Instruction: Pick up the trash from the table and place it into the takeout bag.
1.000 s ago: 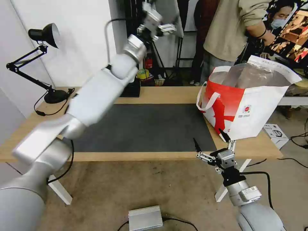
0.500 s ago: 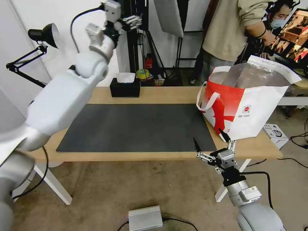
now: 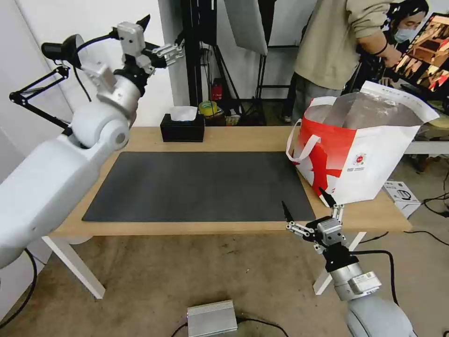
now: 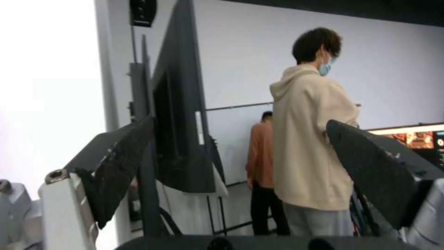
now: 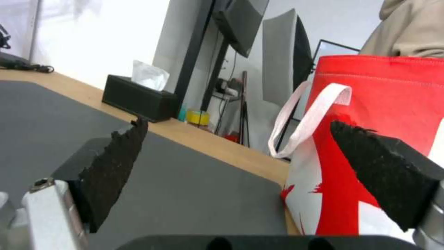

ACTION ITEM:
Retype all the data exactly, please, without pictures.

RESULT FOR THIS EXERCISE:
Instruction: Pick up the trash from the table and place it into the takeout bag.
1.000 s ago: 
0.500 s ago: 
now: 
now: 
now: 

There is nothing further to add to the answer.